Absolutely I’m willing to agree to that.
I am only pushing back on the statement, “it is impossible to amass a billion dollars without exploiting the labor of the working class.”
I certainly don’t think that’s the majority of billionaires. If your definition of exploiting the labor of the working class includes “having any employees that aren’t part owners of the business,” then of course the number of billionaires who can say that is vanishingly small.
But they do in fact exist, and I think the majority of people are aware of that. Therefore, making statements like “all billionaires exploited labor” makes the average person think your position is uninformed at best and disingenuous at worst.
I think there is a slightly different claim we’re each making, and it’s confused by the term “billion”. I think we both agree that it’s an arbitrary value that was used in the interest of an oversimplified claim above, but I think we can disambiguate the points we’re making if we generalize it.
Your statement that “it is possible to be an X-aire without exploitation of the working class” is technically correct for the value of X=billion.
But I think the claim I’m making (and the oversimplified claim that was originally made) is that: for any given point in time, in any given capitalist society, there is a value X beyond which you cannot reliably amass and retain wealth without unethical exploitation.
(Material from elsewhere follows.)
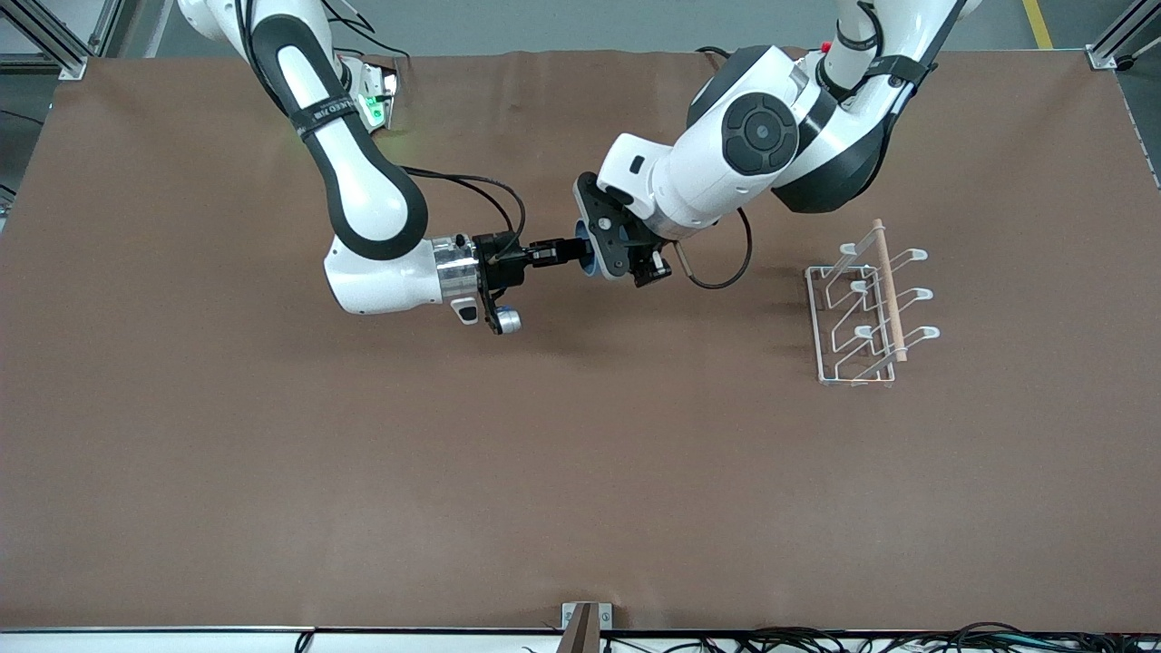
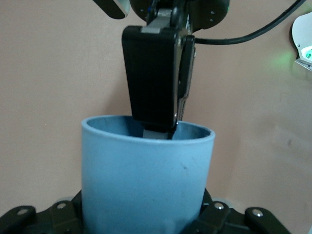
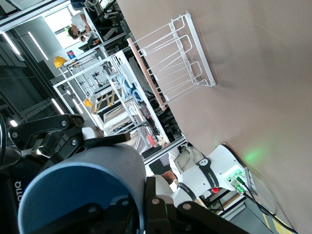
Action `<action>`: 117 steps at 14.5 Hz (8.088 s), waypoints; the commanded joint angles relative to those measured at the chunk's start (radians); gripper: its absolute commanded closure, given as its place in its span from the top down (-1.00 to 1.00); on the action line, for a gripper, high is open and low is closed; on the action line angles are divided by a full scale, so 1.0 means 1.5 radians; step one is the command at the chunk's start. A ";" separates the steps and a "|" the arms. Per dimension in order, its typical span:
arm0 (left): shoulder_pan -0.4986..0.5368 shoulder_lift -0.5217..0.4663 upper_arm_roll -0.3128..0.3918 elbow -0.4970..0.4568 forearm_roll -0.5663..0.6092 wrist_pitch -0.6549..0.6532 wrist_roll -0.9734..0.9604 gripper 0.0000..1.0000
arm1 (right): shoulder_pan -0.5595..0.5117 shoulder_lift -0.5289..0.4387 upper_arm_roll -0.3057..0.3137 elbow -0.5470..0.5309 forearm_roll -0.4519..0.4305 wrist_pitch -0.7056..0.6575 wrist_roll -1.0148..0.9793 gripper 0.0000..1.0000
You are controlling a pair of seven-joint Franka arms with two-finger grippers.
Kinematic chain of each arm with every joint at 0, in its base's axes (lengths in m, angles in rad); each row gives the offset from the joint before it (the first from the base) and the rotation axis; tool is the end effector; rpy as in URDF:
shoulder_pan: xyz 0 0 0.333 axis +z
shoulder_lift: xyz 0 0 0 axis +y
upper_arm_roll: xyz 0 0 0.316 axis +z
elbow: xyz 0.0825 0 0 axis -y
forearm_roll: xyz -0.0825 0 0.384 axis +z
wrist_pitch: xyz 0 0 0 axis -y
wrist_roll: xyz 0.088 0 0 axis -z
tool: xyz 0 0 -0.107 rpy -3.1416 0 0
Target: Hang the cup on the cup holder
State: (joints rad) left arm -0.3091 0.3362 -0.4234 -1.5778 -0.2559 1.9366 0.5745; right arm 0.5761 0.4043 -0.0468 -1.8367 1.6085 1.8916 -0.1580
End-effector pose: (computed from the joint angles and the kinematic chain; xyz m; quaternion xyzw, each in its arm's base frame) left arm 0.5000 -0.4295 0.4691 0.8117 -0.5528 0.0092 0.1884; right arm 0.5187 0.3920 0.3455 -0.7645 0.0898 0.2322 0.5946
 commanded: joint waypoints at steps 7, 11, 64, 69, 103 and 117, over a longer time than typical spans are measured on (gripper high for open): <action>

The post above set X at a billion, maybe it’s not a billion, maybe it’s 100 billion. 100 years ago maybe it was 100 million, and in 100 years it’ll be 100 trillion. But the point is that there exists a value beyond which ONLY exploitative practices can get you; or in other words, you will never be the richest man in our late-stage capitalist society by winning the lottery or through steady, ethical investments.
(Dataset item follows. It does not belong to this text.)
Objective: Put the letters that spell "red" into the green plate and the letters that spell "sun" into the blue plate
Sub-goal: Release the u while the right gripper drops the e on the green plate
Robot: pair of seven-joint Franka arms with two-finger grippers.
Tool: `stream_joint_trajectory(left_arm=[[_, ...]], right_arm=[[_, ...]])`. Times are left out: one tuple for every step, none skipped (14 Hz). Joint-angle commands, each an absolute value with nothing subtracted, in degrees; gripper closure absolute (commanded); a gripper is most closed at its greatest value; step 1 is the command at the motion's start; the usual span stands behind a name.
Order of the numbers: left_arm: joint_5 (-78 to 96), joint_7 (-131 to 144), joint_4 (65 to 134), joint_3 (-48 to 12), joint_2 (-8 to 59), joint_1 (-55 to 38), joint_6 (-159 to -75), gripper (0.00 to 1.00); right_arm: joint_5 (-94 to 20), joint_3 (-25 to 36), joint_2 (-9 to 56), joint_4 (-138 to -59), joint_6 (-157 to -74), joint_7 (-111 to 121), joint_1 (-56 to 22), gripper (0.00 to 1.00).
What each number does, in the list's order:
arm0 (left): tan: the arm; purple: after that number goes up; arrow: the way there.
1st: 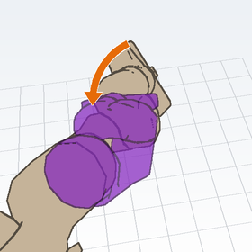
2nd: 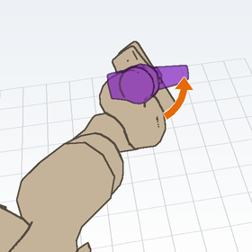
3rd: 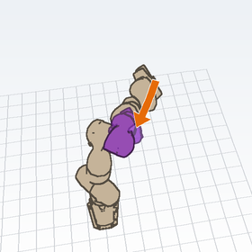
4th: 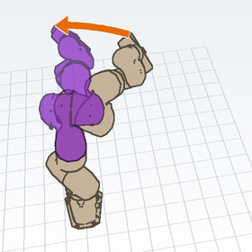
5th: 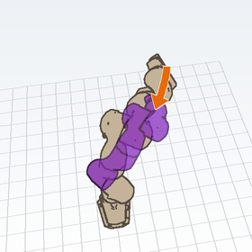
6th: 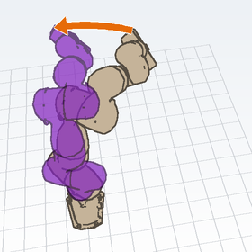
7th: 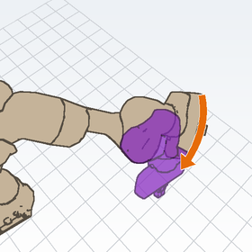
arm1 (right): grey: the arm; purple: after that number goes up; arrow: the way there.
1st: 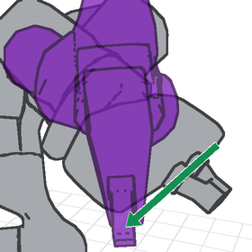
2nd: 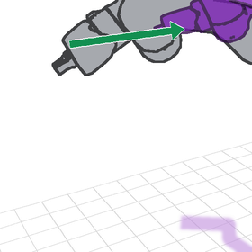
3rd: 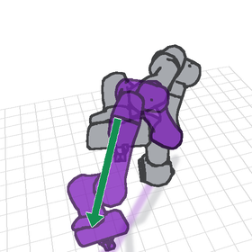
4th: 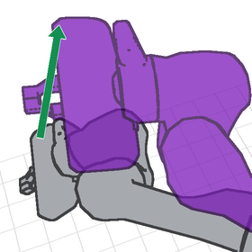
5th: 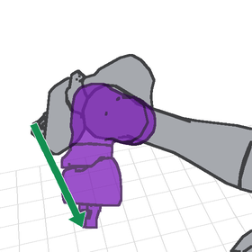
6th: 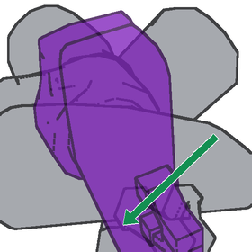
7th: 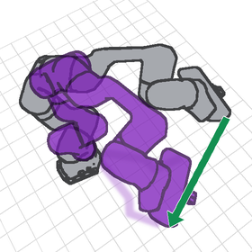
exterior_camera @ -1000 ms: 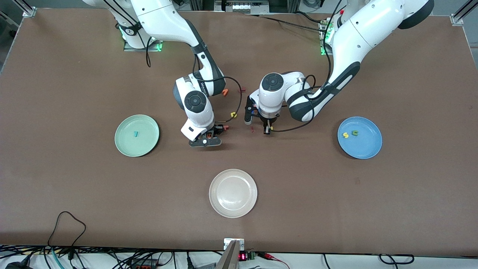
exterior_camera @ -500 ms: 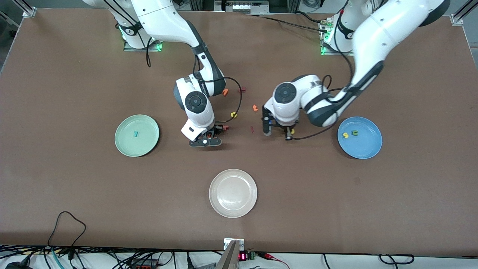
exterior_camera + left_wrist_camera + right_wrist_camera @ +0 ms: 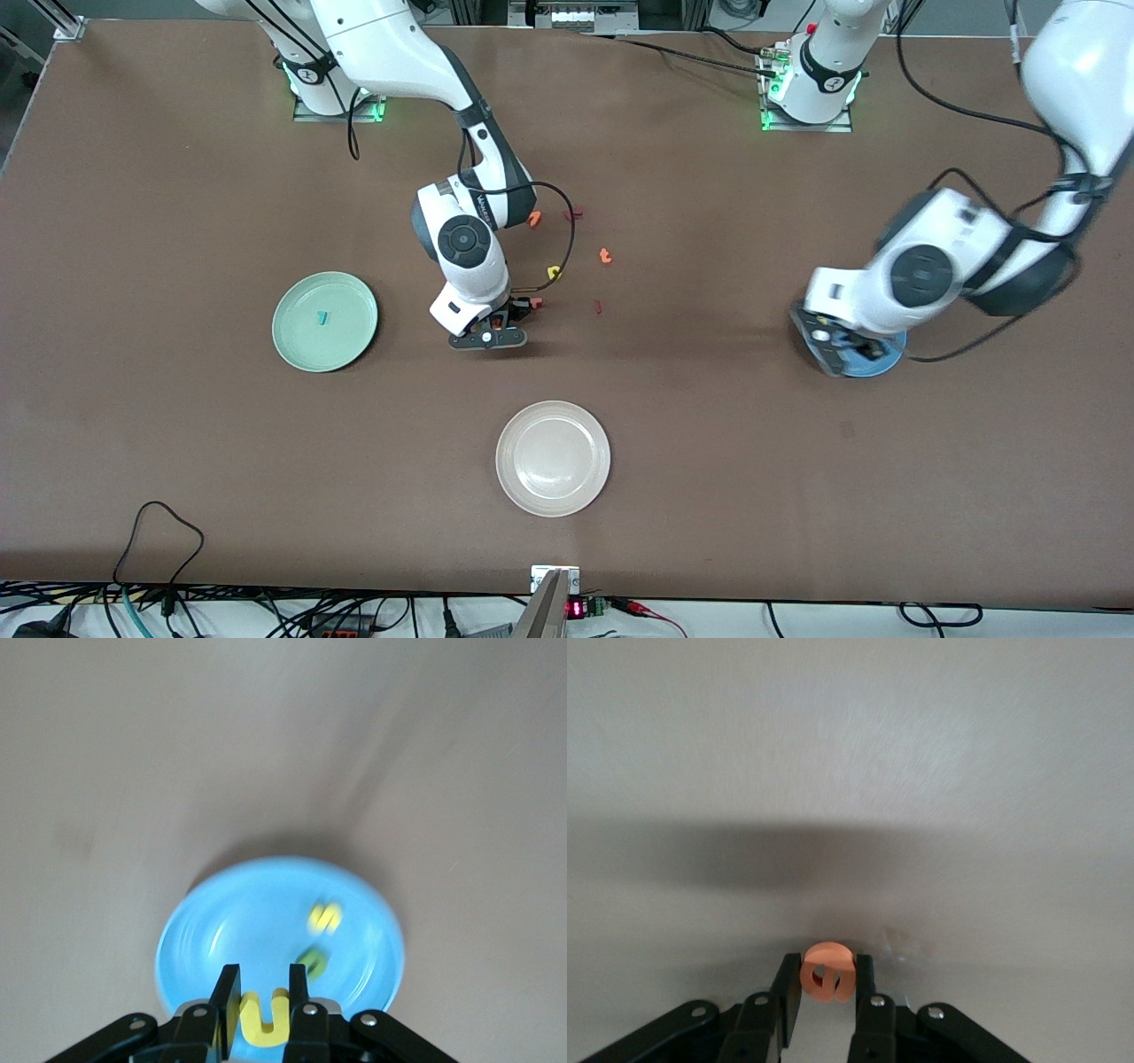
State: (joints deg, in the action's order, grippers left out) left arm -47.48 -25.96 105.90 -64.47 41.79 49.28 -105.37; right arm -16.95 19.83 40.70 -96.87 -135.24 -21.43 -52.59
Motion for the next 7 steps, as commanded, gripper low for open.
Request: stream_joint_trajectory(left_arm=[[-48.78,-26.28,108.36,-65.04,42.19,53.52,-105.9,0.68],[-48.78,-25.93,108.8,-64.52,42.19,53.44,-106.17,0.39],[-48.78,-25.84,108.63,-64.16,42.19,53.44,-106.08,0.0],[-48.78,-25.75,108.37,-64.16,42.01,53.0,-105.74,0.0],[-48.69,-25.75,108.28,-64.33,41.92,52.82,-105.47,0.0],[-48.6,-25.75,108.19,-64.42,41.92,52.82,-105.38,0.0],[-48.52,-25.84,108.02,-64.51,41.92,53.0,-105.38,0.0]], right_arm=[[-17.32,24.06,34.11,-97.73,-127.12,-20.13,-49.31,0.91],[-17.23,26.34,33.93,-98.34,-124.83,-18.73,-49.22,0.91],[-17.23,28.46,33.84,-100.18,-124.46,-15.59,-49.65,0.91],[-17.23,30.22,33.05,-102.11,-124.45,-12.77,-49.92,0.91],[-17.23,31.71,32.35,-103.87,-124.37,-10.48,-49.92,0.9],[-17.23,33.29,30.69,-106.15,-124.45,-8.02,-50.01,0.9],[-17.23,34.35,29.28,-108.61,-124.71,-5.91,-49.92,0.88]])
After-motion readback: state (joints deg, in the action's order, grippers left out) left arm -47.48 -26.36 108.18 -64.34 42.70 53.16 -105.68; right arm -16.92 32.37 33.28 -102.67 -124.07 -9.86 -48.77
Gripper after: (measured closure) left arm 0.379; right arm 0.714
Man, I feel like we reached an agreement and now you’re trying to walk it back. :P
And while I don’t necessarily disagree with the point you’re making, it feels like a setup to goal shift. Like, any example that gets brought up to counter the narrative can now just be dismissed as, “oh, but he’s not enough of a billionaire.”
And let’s be real, a billion dollars, right now, is almost certainly beyond that arbitrary dollar amount X you speak of. There’s only 3000 of them in the world! The *world! There’s 8 trillion of us. How much more selective do we need to be??
Yeah, I know it sounds like a goal post movement, but I didn’t make the original claim, and in fact thought the original claim was oversimplified, but that there was a truth to it. I think that in order to best illustrate that truth, “billion” had to be removed as it was a red herring.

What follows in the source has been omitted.